Une intro bien larmoyante qui n’en finit pas de vous essorer le ciboulot avec les enjeux à venir ; des théories scientifiques à la douzaine pour donner l’illusion de la vraisemblance ; des images spatiales faisant dans l’ultra/méga/supra contemplatif – la démonstration visuelle va encore plus loin que dans une pub pour un téléviseur, c’est dire le dosage subtile des effets spéciaux ; des retournements de situation très artificiels et dont, finalement, on se fout complètement ; un climax faussement psychédélique qui lorgne franchement du côté de 2001, l’Odyssée de l’espace ; bref, autant de raisons de penser qu’il s’est bien foutu de notre gueule avec Interstellar et, vu le caractère répétitif de sa démarche, se poser la question suivante : ce ne serait pas un putain d’escroc, ce Christopher Nolan ?
Si vous avez vu Will Hunting, vous vous souvenez certainement de cette scène où le personnage éponyme – c’est cadeau – remet à sa place un trouduc qui veut faire le malin parce qu’il a lu trois bouquins.
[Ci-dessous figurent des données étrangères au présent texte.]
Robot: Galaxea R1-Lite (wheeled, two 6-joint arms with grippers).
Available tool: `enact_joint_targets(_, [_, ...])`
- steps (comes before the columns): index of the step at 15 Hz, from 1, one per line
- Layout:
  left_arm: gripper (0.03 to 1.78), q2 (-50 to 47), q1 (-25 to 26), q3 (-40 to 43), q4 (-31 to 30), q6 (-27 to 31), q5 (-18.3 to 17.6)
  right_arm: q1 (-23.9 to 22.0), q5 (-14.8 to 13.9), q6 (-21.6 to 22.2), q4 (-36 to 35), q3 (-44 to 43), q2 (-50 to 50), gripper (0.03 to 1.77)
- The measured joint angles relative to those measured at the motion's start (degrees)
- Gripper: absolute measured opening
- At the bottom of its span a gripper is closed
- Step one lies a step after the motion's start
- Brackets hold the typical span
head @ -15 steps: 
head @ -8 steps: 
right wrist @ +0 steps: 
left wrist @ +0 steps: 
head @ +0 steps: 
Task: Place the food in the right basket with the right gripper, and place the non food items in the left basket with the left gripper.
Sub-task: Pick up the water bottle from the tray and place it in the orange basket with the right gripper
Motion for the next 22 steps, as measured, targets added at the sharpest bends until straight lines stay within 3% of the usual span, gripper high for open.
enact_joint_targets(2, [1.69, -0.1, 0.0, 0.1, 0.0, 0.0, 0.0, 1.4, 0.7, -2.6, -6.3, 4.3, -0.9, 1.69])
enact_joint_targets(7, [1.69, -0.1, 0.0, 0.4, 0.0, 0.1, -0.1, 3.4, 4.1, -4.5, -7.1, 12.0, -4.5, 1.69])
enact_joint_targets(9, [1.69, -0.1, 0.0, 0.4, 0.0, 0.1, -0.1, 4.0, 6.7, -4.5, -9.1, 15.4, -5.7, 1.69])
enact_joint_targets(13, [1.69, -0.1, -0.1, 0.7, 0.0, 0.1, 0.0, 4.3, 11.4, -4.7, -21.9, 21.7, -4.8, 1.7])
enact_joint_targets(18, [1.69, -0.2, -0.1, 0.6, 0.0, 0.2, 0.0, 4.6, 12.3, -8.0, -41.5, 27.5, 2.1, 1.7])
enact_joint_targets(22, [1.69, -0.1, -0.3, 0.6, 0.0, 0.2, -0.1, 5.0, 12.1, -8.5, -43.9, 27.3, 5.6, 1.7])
Hé bien Nolan, selon moi, c’est exactement ce type-là : pas plus qu’un bon exécutant qui se fait passer pour un génie. En élève studieux, il a dû potassé quelques Hitchcock et Kubrick pour apprendre diverses astuces narratives qui marchent à tous les coups – faux-semblants, fausses pistes, événements imprévus – et savoir où placer sa caméra pour impliquer pleinement le spectateur dans l’action.
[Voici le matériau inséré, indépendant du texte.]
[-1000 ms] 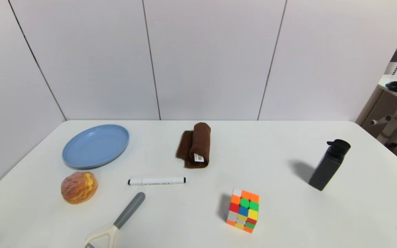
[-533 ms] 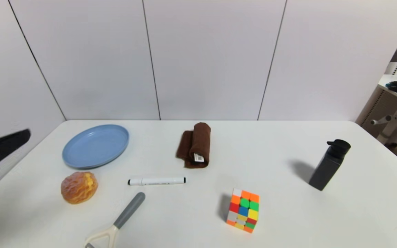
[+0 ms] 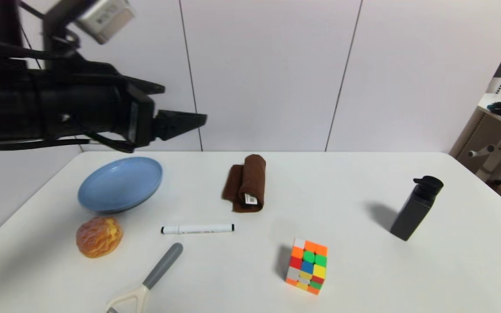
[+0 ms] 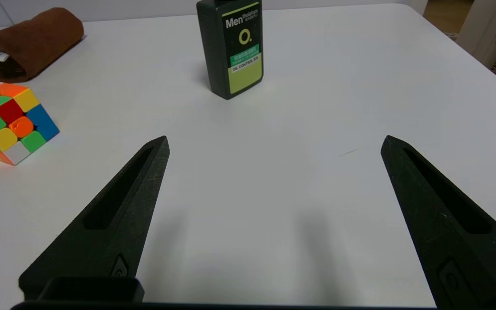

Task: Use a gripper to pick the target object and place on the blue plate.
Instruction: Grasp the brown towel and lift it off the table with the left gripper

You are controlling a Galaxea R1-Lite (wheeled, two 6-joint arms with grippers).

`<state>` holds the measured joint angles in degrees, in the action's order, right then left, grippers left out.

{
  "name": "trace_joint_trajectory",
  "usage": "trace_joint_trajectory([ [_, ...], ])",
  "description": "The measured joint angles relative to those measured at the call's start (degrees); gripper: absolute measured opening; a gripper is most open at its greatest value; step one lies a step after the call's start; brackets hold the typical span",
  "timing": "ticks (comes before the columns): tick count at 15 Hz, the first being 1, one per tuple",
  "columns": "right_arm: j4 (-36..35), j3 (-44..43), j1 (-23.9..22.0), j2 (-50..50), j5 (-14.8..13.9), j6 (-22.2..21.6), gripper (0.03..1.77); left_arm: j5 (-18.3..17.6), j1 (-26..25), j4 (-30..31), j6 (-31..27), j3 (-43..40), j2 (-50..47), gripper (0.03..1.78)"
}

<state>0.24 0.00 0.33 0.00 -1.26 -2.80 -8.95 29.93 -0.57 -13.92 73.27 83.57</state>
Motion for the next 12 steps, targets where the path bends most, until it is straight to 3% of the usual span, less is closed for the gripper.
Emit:
trace_joint_trajectory([
  [3, 0.0, 0.0, 0.0, 0.0, 0.0, 0.0, 1.70, 0.5, 4.7, -0.2, 3.9, 7.0, 10.0, 1.69],
  [5, 0.0, 0.0, 0.0, 0.0, 0.0, 0.0, 1.70, 3.3, 7.4, -0.5, 7.1, 10.4, 15.9, 1.69],
  [10, 0.0, 0.0, 0.0, 0.0, -0.1, 0.0, 1.70, 23.6, 13.2, -4.0, 19.5, 16.3, 26.3, 1.69],
  [12, 0.0, 0.0, 0.0, 0.0, 0.0, 0.0, 1.70, 31.3, 14.0, -6.5, 21.3, 19.1, 29.8, 1.69],
])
Alors oui, sa réinterprétation du rape and revenge avec Memento était pas mal ; il s’en est plutôt bien sorti avec sa trilogie Batman – non seulement parce que la comparaison avec la version de Joel Schumacher ne pouvait que lui être flatteuse, mais aussi parce que le matériau de base était de très bonne facture (cf. l’excellent dessin-animé des années 90) ; il a su faire preuve d’un tant soit peu de créativité dans Inception ; mais à part ça, il n’en reste pas moins un cinéaste raie au milieu et pomme sur le bureau.
Même Tarantino, qui a passé plusieurs années à tenir un vidéoclub en regardant tous les films dispos, est parvenu à se libérer de ses références en se créant un style bien à lui. Nolan, de son côté, s’acharne à nous proposer toujours la même recette insipide et impersonnelle : sur une belle grosse tartine de monomythe, étalez un fond de psychologie facile à base d’introspection qui fait mal et de rédemption impossible, ajoutez quelques tranches de réalisme à la Michael Mann, et bien sûr huilez le tout avec une bonne grosse dose de marketing vantant son goût pour l’écriture, le tournage sur pellicule et les effets spéciaux à l’ancienne. Ou l’art de transformer des blockbusters en films d’auteur, et ainsi attirer une foule de spectateurs prétendument exigeants, en quête d’un cinéma vrai, esthétique, perfectionniste, intelligent – c’est malheureusement l’opinion la plus répandue sur ses films. Allez vous étouffer en bouffant votre pop-corn.